We started by learning and clapping basic rhythms involving quarter notes, half notes, dotted half notes, and whole notes. From there, I would explain the key signature and structure of a piece. i.e. “This piece has 8 measures, is in 4/4 time, and in C Major.  We are in C position, and we will learn one measure at a time starting with this rhythm….”  I would dictate the rhythm of the piece one measure at a time, followed by us tapping that rhythm on our legs using the right hand for the treble clef rhythms and left hand for the bass clef rhythms.  Once he memorized the rhythm of one measure, we applied the correct notes to the rhythm we learned.  I usually played it for him first, as well.  After we learned one measure of the piece, we would then go on to the next and do the same.  Upon completing the second measure, we would go back to the first and do the first and second measures in succession, repeating that process until it became too much to remember.   Depending on the piece, we might go through 4 measures or 8 measures at once.

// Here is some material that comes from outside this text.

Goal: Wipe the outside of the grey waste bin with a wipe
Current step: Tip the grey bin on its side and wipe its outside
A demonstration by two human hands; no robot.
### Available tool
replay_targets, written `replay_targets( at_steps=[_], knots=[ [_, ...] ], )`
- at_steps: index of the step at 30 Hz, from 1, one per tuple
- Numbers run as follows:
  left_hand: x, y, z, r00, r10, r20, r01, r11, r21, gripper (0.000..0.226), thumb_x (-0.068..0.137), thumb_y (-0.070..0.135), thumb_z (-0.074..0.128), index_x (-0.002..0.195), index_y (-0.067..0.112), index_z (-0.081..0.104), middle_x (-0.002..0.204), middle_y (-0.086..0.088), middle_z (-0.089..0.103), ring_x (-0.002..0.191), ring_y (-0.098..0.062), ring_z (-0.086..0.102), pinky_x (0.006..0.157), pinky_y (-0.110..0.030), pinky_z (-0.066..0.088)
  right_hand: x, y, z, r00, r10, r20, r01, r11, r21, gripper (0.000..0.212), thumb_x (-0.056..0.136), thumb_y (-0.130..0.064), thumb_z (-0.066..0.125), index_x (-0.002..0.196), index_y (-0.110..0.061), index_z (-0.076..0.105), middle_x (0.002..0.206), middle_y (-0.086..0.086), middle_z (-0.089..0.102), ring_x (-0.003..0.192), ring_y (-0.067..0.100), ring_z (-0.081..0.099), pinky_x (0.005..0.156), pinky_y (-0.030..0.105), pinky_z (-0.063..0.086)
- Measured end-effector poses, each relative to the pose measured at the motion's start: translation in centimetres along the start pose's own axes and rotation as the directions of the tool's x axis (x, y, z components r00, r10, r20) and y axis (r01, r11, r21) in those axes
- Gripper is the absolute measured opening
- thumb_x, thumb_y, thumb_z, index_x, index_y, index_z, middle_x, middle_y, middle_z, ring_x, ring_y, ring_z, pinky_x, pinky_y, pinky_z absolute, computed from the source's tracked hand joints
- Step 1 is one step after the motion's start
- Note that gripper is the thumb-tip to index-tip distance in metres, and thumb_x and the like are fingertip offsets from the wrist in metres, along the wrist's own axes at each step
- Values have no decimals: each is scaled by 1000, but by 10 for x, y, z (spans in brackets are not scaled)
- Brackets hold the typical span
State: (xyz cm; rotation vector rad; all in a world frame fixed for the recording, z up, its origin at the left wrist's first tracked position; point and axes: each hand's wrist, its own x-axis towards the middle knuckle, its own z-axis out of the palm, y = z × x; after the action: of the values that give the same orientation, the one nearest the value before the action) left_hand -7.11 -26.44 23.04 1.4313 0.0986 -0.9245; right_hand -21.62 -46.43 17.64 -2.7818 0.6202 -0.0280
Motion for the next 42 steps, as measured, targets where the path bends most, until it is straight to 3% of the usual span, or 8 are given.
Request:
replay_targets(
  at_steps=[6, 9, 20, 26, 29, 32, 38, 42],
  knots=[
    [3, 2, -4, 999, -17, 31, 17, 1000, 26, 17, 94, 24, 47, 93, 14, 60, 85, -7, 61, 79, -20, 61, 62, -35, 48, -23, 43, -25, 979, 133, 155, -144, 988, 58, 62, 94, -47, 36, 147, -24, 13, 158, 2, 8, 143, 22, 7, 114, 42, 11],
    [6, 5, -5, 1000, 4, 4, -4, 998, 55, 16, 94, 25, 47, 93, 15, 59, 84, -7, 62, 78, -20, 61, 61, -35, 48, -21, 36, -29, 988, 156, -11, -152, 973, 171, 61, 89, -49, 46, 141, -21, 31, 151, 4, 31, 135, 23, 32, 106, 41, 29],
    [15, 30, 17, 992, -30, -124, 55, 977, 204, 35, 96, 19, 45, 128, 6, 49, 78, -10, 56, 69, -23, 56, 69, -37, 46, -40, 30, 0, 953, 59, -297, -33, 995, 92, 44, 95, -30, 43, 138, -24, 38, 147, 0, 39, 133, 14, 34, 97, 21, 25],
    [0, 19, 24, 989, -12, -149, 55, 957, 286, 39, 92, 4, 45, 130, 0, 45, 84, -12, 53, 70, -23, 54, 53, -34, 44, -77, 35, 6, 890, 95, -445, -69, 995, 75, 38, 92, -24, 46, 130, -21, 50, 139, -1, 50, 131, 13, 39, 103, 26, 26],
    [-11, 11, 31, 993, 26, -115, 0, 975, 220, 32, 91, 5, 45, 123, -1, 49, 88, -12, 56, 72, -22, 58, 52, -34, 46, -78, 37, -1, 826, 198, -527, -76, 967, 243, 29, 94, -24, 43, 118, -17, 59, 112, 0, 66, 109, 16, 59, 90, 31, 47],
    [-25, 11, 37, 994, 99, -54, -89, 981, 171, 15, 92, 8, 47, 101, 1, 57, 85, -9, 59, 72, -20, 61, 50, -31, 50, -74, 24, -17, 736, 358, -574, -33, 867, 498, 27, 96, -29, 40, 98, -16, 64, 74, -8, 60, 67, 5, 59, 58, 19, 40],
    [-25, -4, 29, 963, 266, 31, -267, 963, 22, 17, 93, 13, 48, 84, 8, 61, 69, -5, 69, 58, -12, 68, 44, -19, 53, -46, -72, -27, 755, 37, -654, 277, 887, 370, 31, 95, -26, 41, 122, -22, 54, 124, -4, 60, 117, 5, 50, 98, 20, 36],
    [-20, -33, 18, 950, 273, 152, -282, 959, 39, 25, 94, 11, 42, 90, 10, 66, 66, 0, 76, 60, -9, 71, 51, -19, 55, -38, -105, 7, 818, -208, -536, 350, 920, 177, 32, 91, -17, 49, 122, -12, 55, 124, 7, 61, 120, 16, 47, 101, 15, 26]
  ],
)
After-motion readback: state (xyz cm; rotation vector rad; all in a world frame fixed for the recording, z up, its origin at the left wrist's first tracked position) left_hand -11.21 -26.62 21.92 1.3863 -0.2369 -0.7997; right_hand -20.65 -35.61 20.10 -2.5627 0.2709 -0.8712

The unique part about the way Darren learns is that he has an incredible memory.  This technique that we use to learn new pieces is essentially the same technique many classical pianists use to memorize their pieces.  The major difference is that Darren is memorizing AS he is learning while most pianists have already practiced the piece approximately 1,000 times before they begin the memorization process.  The amazing part?  It’s still there when we comes back the following week.  Darren uses a tape recorder to record each of our lessons so he can replay the description of the piece as many times as he wants when he is at home practicing.  He comes in the next week and plays what we had worked on the previous week, and we pick up where we left off.  Using this technique in combination with learning scales, 5-finger positions in every key, and intervals in every key has actually allowed us to progress more quickly than if he were learning through the standard “page by page” approach that I use in my classes.  After 10 weeks of lessons, we are currently learning a one-page piece in 6/8 time that is in the key of D minor and changes positions about five or six times.  He learned 75% of the piece in one sitting, and it has made me rethink my approach.  How much do we rely on sight at the expense of our other senses?  Is our reliance on looking at our hands and following the page preventing us from really using our brains?  Has Darren developed a better sense of memory because of his inability to see, or do most students just not develop their memories well enough to begin with?

I may never get the answers to those questions, but working with Darren has allowed me the opportunity to ask them in the first place and hopefully seek them out over time.  I have also learned a tremendous amount about people from my lessons with Darren, namely that the most incredible people are often the ones who have had the most difficult roads to travel.  Talk to Darren for 5 minutes though, and you would never know. He is excited and prepared for every lesson, and he never backs down from a challenge.  He indulges my every question and laughs it off when I say things like, “Well, that went better than I thought, and I don’t really know what I’m doing next, so I’ll get back to you on that in about 20 minutes.”  He has made me a better teacher and a better person by allowing me to know him.  With Darren, I truly feel like our lesson are a team effort.  The line between teacher and student has been blurred beyond the point of recognition, and for that, I am grateful.